Comment s’écrit l’histoire de la danse ? Voici une nouvelle approche, parue sous la direction de Laura Cappelle.

Pour des raisons évidentes, il est plus aisé d’écrire l’histoire de la peinture ou de la musique, et même du théâtre, que celle de la danse. Forcément, la mémoire de la danse s’écrit de façon subjective. Le plus souvent involontairement, et parfois volontairement. Pour mieux assumer le caractère subjectif de toute historiographie de la danse, les  Éditions du Seuil publient, sous la direction de notre consœur Laura Cappelle, Nouvelle histoire de la danse en Occident – de la préhistoire à nos jours, ouvrage faisant suite à Histoire de la danse en Occident de Paul Bourcier, paru chez Le Seuil en 1978. Non dans le simple sens d’une mise à jour, mais pour changer d’approche. 

Laura Cappelle a fait appel à vingt-cinq spécialistes français et internationaux, chercheurs en danse autant qu’en préhistoire et civilisations anciennes. Sans oublier que la directrice de cette « Nouvelle histoire... » est elle-même sociologue autant que journaliste de danse. Multiplier les points de vue, c’est déjà aller dans le sens d’une décolonisation et ouvrir la voie à une approche moins monolithique, même si, comme Cappelle l’admet, « S’arrêter à l’Occident, à l’heure où les recherches s’accélèrent sur d’autres aires géographiques, peut sembler artificiel. » Mais même sur 350 pages et en 27 chapitres, il n’était « pas possible de rendre justice à la complexité de la danse sur les continents asiatique ou africain en un seul volume. » 

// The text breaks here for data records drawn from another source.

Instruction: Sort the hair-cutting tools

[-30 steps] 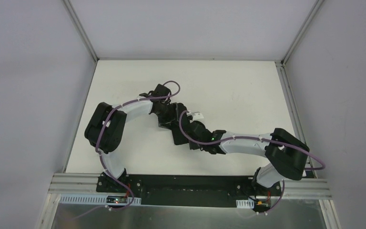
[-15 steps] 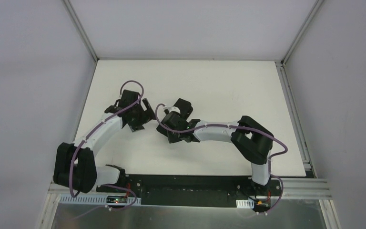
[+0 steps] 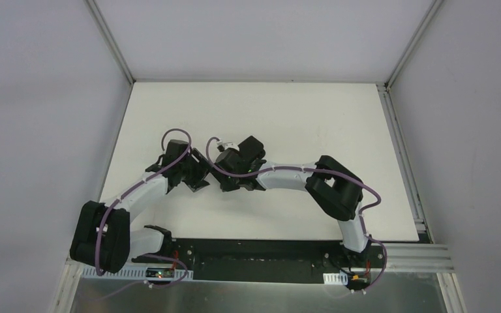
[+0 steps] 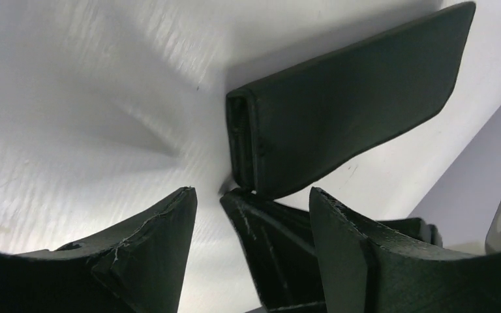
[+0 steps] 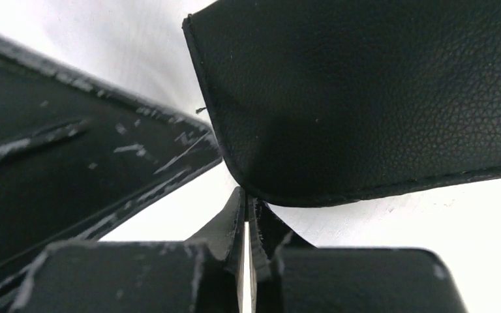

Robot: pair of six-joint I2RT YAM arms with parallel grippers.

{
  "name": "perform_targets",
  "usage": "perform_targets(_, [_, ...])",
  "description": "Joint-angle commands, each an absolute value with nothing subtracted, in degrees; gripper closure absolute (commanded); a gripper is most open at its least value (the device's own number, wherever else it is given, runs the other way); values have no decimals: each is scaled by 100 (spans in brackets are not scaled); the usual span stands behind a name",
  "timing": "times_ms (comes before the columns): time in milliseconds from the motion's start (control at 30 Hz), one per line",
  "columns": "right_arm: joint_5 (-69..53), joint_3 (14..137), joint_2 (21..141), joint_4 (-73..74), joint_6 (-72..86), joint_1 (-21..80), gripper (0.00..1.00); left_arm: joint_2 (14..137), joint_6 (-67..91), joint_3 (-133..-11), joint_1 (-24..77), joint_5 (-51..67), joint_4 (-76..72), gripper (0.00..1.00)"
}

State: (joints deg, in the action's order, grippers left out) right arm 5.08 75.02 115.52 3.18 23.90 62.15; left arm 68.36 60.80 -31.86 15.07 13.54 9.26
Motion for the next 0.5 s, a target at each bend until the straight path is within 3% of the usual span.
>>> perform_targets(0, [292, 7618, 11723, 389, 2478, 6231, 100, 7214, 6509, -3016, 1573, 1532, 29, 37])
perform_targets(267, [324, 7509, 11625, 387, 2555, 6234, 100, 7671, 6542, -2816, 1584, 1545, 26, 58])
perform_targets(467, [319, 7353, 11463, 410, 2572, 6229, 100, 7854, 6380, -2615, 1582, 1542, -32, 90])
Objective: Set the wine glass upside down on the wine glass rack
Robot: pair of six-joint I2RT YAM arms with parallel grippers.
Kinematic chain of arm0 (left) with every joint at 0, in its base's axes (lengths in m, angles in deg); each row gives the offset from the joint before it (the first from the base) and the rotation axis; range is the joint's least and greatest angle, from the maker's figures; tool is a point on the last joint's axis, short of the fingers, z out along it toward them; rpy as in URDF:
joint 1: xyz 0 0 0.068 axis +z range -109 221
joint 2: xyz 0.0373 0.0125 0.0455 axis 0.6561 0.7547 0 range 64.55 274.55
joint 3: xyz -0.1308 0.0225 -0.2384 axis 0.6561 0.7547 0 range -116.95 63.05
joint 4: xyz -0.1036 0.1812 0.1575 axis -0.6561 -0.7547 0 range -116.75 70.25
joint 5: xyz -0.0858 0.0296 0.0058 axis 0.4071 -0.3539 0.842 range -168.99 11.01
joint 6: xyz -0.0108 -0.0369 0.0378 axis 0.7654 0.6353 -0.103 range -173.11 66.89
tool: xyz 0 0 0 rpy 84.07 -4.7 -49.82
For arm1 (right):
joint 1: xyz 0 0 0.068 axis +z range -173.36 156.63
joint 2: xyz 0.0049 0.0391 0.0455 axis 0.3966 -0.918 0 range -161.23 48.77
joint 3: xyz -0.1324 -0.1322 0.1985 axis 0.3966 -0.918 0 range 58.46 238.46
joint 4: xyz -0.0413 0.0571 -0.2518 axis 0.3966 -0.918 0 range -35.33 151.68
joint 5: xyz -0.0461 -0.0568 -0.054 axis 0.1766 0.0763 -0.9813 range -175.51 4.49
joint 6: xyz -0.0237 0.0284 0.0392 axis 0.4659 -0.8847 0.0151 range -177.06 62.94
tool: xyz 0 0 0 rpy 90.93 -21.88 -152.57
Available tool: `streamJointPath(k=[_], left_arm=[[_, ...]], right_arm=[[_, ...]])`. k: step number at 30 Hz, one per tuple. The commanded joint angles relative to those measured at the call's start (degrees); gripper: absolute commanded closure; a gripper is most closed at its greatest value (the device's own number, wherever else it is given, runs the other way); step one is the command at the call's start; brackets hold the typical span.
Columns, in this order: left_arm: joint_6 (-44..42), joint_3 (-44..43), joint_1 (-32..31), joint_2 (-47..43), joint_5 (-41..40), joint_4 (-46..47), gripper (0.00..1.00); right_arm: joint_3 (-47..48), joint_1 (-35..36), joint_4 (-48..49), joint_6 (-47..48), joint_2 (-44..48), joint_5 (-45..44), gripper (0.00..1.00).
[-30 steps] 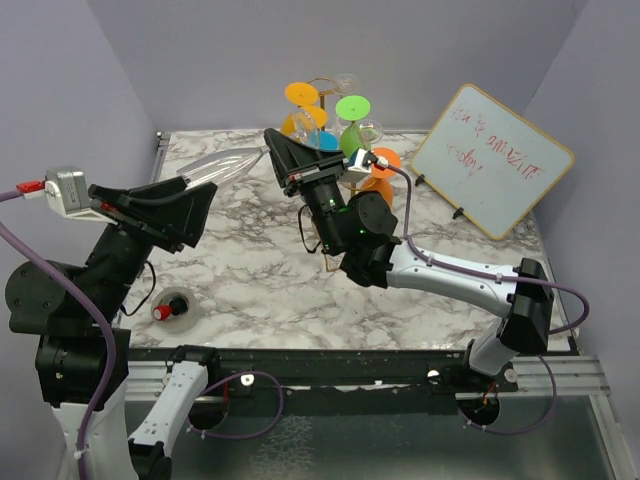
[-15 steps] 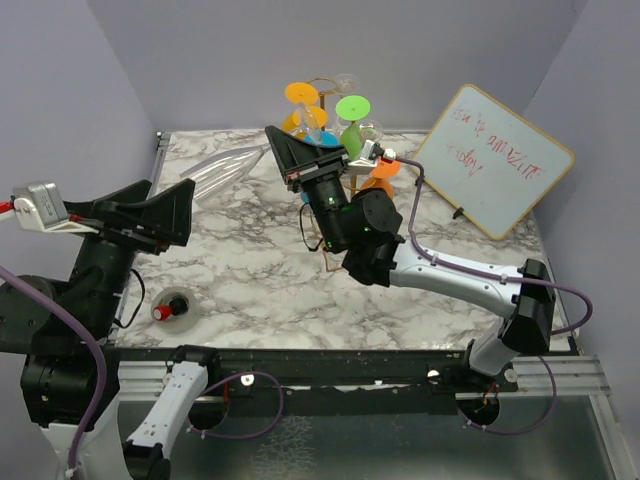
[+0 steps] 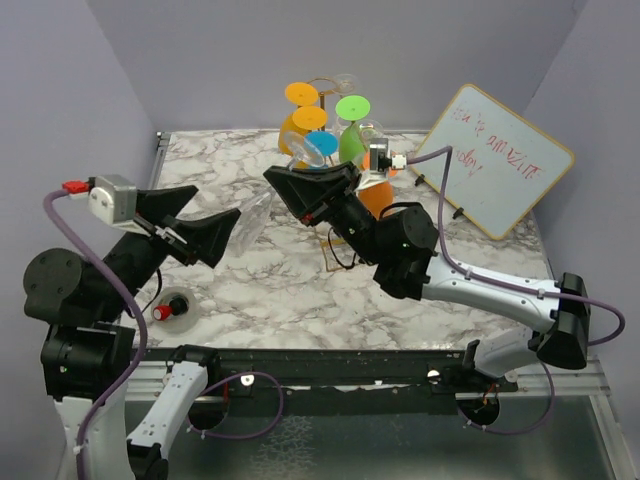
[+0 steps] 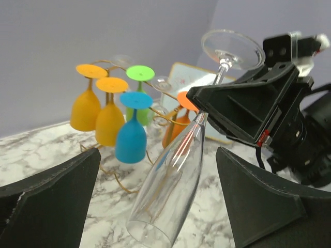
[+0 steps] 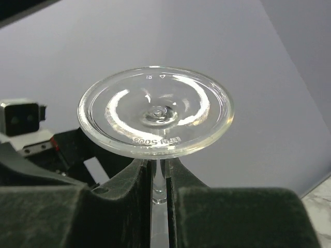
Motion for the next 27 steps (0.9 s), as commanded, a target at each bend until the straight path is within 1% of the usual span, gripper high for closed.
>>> streamJointPath(k=[1,4,7,11,15,18,20,25,27], left_arm=[[-1.84,4.63,-0.34,1.67,17.54,3.36,0.10],[0.88,7.42,-0.45,1.99,23.48,6.91,0.15],[4.25,10.76,-0.38,1.75,30.56,12.48,0.16],[6.52,14.67,-0.38,1.73,35.06,16.71,0.16],[8.46,17.80,-0.38,2.57,40.01,19.80,0.26],[8.54,20.12,-0.47,2.20,40.70,20.62,0.36],[8.67,21.58,-0.54,2.07,41.67,21.01,0.40],[10.94,24.41,-1.44,2.51,43.01,22.54,0.41],[11.60,24.67,-1.88,2.94,44.07,22.74,0.43]], right_arm=[[-3.51,0.23,-1.43,9.30,5.35,14.22,0.99],[-5.00,0.22,-4.98,11.02,7.56,19.55,0.99],[-4.94,0.29,-9.21,11.74,8.22,23.89,0.99],[-6.28,0.24,-9.14,10.70,8.30,26.98,0.99],[-7.43,0.23,-7.96,9.17,7.45,28.62,0.99],[-8.53,0.25,-6.75,8.12,6.84,28.29,0.99],[-9.41,0.25,-4.95,7.54,6.79,27.19,0.99],[-9.84,0.26,-3.20,7.47,6.54,26.84,0.99],[-10.11,0.28,-3.19,7.58,6.66,26.74,0.99]])
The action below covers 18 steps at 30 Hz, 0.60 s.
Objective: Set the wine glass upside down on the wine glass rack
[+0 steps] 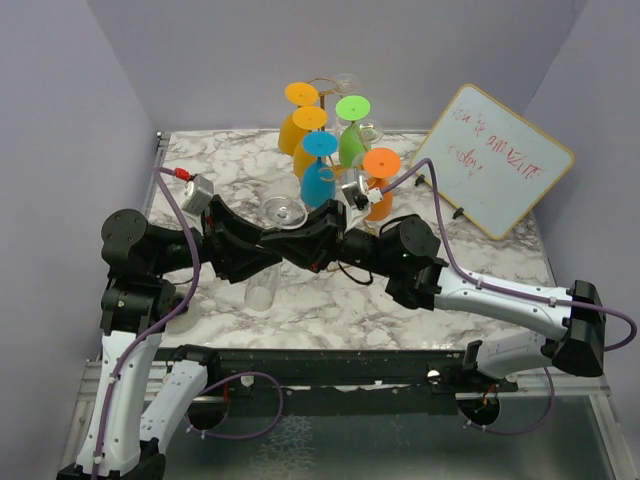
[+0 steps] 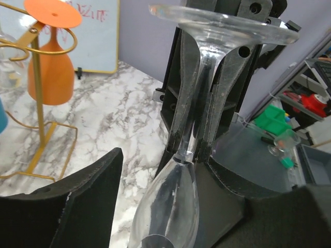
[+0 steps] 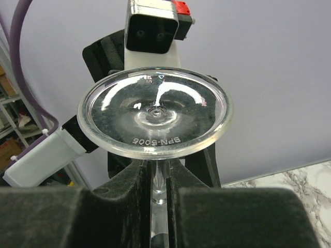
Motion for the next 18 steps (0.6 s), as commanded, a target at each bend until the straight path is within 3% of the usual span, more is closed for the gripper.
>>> streamJointPath(k=[1,7,14,18], left_arm=[[2.44,0.98,-1.30,0.67,4.14,2.76,0.45],[2.15,1.79,-2.62,1.24,4.84,3.03,0.62],[1.16,2.59,-2.86,1.95,3.77,3.43,1.00],[0.60,2.87,-2.89,1.48,3.05,3.43,1.00]], right_arm=[[-0.46,0.22,4.22,-0.47,0.13,0.73,0.99],[-2.44,0.26,6.74,-0.84,0.75,0.24,0.99],[-3.06,0.23,8.41,-1.93,0.57,-0.77,0.98],[-4.00,0.24,10.40,-4.06,0.70,-4.20,0.90]])
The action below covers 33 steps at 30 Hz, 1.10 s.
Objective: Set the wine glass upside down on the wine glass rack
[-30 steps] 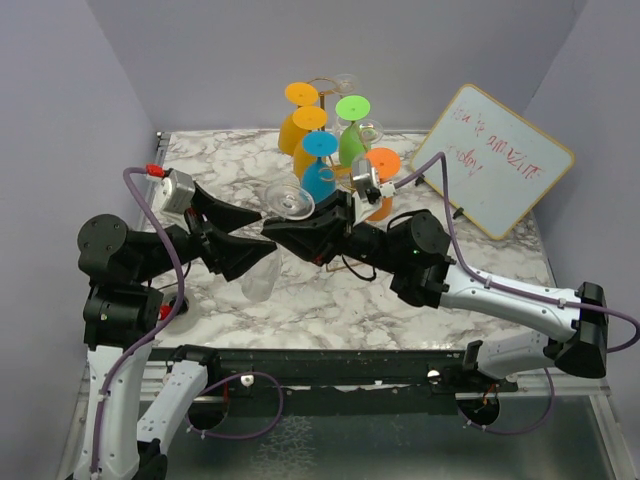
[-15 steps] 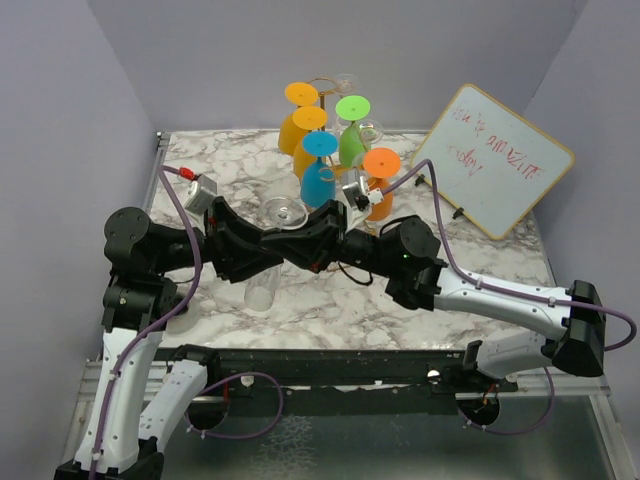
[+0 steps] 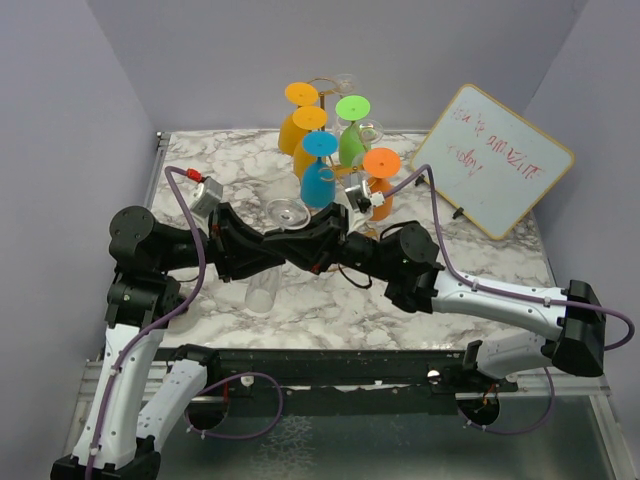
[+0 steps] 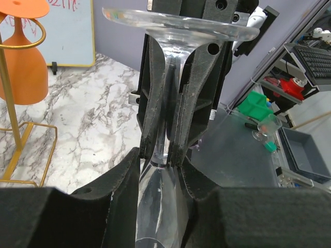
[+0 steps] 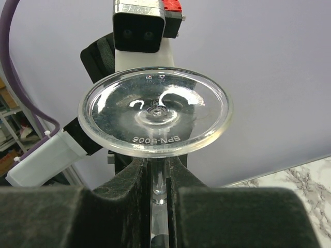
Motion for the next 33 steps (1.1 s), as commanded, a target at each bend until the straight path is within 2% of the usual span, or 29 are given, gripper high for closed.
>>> streamJointPath(k=[1,7,11,16,21,25,26,28,30,33], left_arm=[[-1.12,1.06,-0.18,-0.02,-0.72,0.34,1.00],[-1.44,0.71,-0.18,-0.34,-1.39,0.47,1.00],[-1.44,0.54,-0.16,-0.34,-1.57,0.52,1.00],[-1.44,0.53,-0.17,-0.25,-1.47,0.57,1.00],[-1.08,0.58,-0.18,-0.08,-1.29,0.53,1.00],[0.39,0.09,-0.13,0.31,-2.84,0.55,1.00],[0.86,-0.10,-0.17,0.61,-3.21,0.55,0.93],[1.61,-0.57,-0.18,1.28,-3.79,0.53,0.76],[2.12,-0.78,-0.18,1.90,-4.49,0.52,0.65],[2.82,-0.79,-0.18,2.71,-5.75,0.52,0.58]], right_arm=[[-0.69,0.29,6.06,-3.28,0.80,-4.49,0.86],[0.78,0.30,2.11,-6.51,0.96,-12.76,0.69],[0.50,0.31,3.05,-6.75,1.16,-15.74,0.64],[1.73,0.27,2.78,-6.34,0.62,-16.37,0.71],[1.52,0.27,4.40,-4.97,0.55,-17.72,0.73],[2.02,0.25,4.69,-2.85,0.34,-15.75,0.95],[1.95,0.29,4.92,-2.19,0.30,-14.95,0.99],[1.55,0.25,5.81,-1.18,0.23,-13.33,0.99],[0.53,0.28,7.52,-0.42,-0.03,-11.94,0.99],[-0.68,0.26,9.54,0.67,-0.16,-9.65,0.99]])
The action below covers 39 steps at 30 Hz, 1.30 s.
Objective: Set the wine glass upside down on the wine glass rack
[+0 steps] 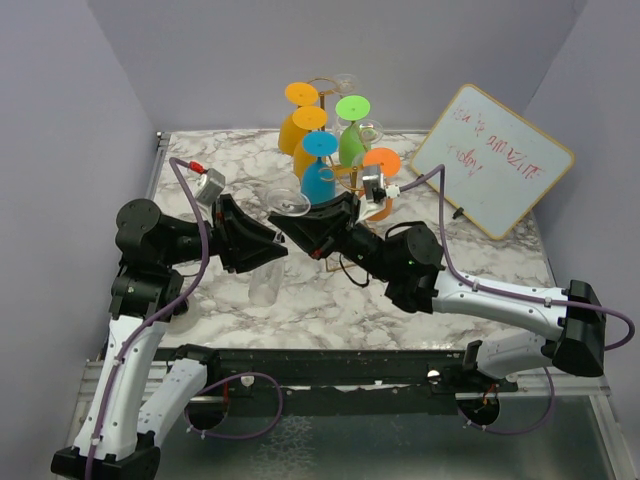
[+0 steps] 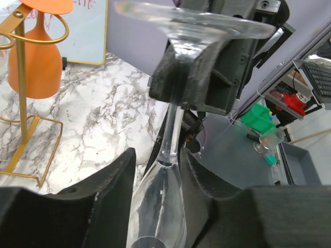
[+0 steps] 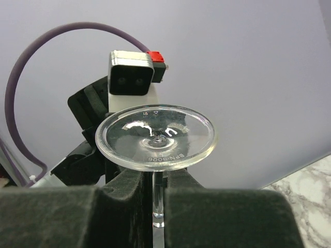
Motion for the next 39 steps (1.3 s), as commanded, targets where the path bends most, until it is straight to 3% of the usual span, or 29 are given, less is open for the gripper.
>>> streamJointPath(k=[1,7,12,16,19,23,25,33,39], left_arm=[[1.86,-1.08,-0.18,1.31,-2.97,0.48,0.57],[2.86,-1.07,-0.18,2.35,-5.73,0.48,0.65],[2.42,-1.05,-0.18,2.35,-6.38,0.64,0.59],[2.96,-2.27,-0.14,2.05,-7.27,0.57,0.61],[2.65,-2.99,-0.18,1.73,-6.71,0.72,0.71],[1.95,-2.47,-0.13,1.49,-6.00,0.65,1.00],[1.81,-2.14,-0.18,1.39,-6.49,0.66,1.00],[-0.44,-3.19,-0.18,-0.07,-17.45,-1.21,1.00],[-3.24,-2.29,-0.13,-0.97,-29.59,-2.18,1.00]], right_arm=[[-0.91,0.09,6.27,3.16,-0.23,3.84,0.99],[-1.33,0.08,5.89,3.89,-0.84,6.61,0.99],[-0.79,0.09,4.04,4.19,-1.43,7.33,0.99],[-0.75,0.08,3.70,4.36,-1.47,7.77,0.99],[-0.98,0.10,3.86,4.11,-1.40,7.35,0.99],[-1.24,0.14,4.72,3.28,-1.44,7.26,0.99],[-1.10,0.16,3.95,2.09,-1.30,6.65,0.98],[-3.45,0.08,0.77,1.15,1.58,3.59,0.52],[-7.12,0.08,-4.14,4.04,8.62,1.02,0.45]])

Des accents de contre-histoire

Toute approche de l’histoire de la danse ne peut qu’être un appel à l’humilité. William Forsythe, qui signe la préface, souligne l’importance de l’histoire sur la création : « Il est important de savoir d’où on vient et à partir de quoi on crée. Ma compréhension de l’histoire de la danse informe tout ce que je fais en studio. » Et une compréhension personnelle ne peut se forger que si l’on permet aux regards les plus divers de s’exprimer. Mais seuls les chercheurs peuvent nourrir leurs réflexions en explorant les bibliothèque et autres archives. Ce nouvel ouvrage est une invitation à chacun de confronter sa sensibilité aux approches diverses et à quelques surprises. Par exemple, on a quasiment à faire à une contre-histoire de la danse quand le regard de l’historienne Elizabeth Claire sur la pratique et la mauvaise réputation de la valse après la Révolution de 1789 précède le récit de L’Avènement du ballet romantique par Sylvie Jacq-Mioche (docteure en esthétique et historienne du ballet), qui fait basculer dans l’histoire de la danse d’auteur, à partir de l’Opéra de Paris. 

L’ouvrage a fait l’objet d’une présentation au festival Le Temps d’aimer, à Biarritz, en septembre 2020, par un dialogue entre Laura Cappelle et Thierry Malandain, où le directeur du Centre Chorégraphique National, lui-même très impliqué dans la documentation historique (il signe un long article sur l’histoire de la danse à Biarritz dans chaque numéro du journal du CCN), déclara : « En arrivant à Biarritz, j’ai voulu me rendre compte de son passé chorégraphique prestigieux pour faire le lien avec le public, en présentant les figures qui ont marqué Biarritz. J’ai constaté qu’il n’y avait pas d’archives locales et qu’il y a une histoire officielle qui est mensongère. Notre histoire de la danse est centrée sur l’Opéra de Paris et n’a jamais fait part de la province qui a toujours été très vivace en matière de créations. Le livre de Laura Capelle répare une partie de cette faute. » 

Surprenante fin de siècle

Si plusieurs contributions creusent le monde du ballet romantique qui se met à dominer la perception de la création chorégraphique à travers l’Opéra de Paris (de Pierre Gardel à Jean Coralli, Marie Taglioni) et l’œuvre de Marius Petipa, elles sont suivies d‘un véritable pas de côté par Hélène Marquié qui invite à une relecture de la fin du XIXe siècle. La chorégraphe, professeure à Paris 8 et spécialiste des études de genre détaille une effervescence de styles et de formes en cette fin de siècle, « loin des stéréotypes qui lui sont associés » notamment d’avoir été « une période de décadence, pendant laquelle le ballet serait devenu indigent et la danse réduite à des divertissements... ». Et ce ne sont pas seulement les Fuller et Duncan, mais aussi les music-halls et cafés-concerts qui « rivalisent d’inventivité dans la production chorégraphique ». En somme, « une période féconde, porteuse des mouvements chorégraphiques ultérieurs ». 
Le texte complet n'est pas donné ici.